Material for the task section start
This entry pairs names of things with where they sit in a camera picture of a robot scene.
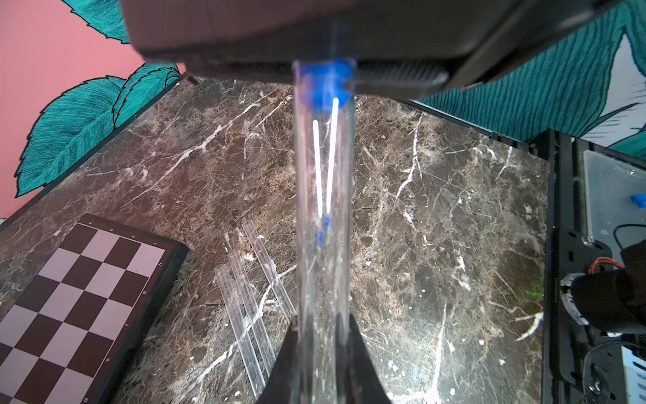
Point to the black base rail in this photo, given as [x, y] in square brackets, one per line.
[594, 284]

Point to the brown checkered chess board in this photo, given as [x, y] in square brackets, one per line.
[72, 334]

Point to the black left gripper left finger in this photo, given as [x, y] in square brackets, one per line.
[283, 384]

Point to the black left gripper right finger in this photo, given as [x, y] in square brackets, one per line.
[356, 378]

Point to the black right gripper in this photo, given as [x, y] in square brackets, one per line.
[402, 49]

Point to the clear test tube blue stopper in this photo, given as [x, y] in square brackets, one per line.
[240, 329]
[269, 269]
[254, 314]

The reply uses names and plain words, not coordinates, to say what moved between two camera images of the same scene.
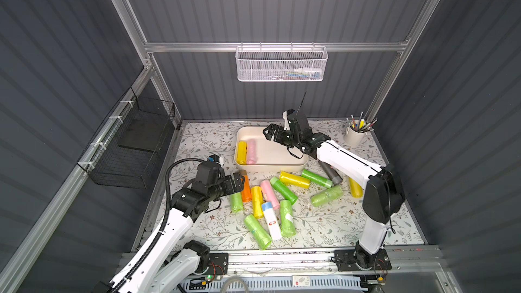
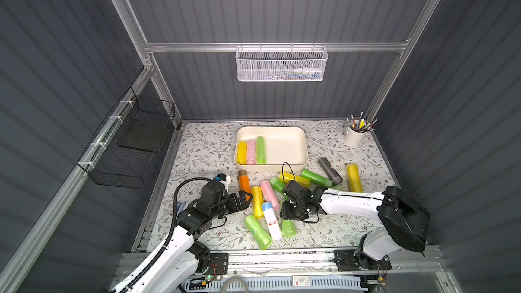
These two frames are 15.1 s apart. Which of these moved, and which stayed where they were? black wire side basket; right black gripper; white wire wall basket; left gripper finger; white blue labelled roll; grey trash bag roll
Material for the task section end
▶ Activity
In the entries above, which lines hold the word "scene"? Copy them out.

▶ Answer space
This entry pairs names of things with where they sit in a camera picture of a robot scene.
The reply uses names and plain words, not coordinates, to say what moved between two camera images of the same scene.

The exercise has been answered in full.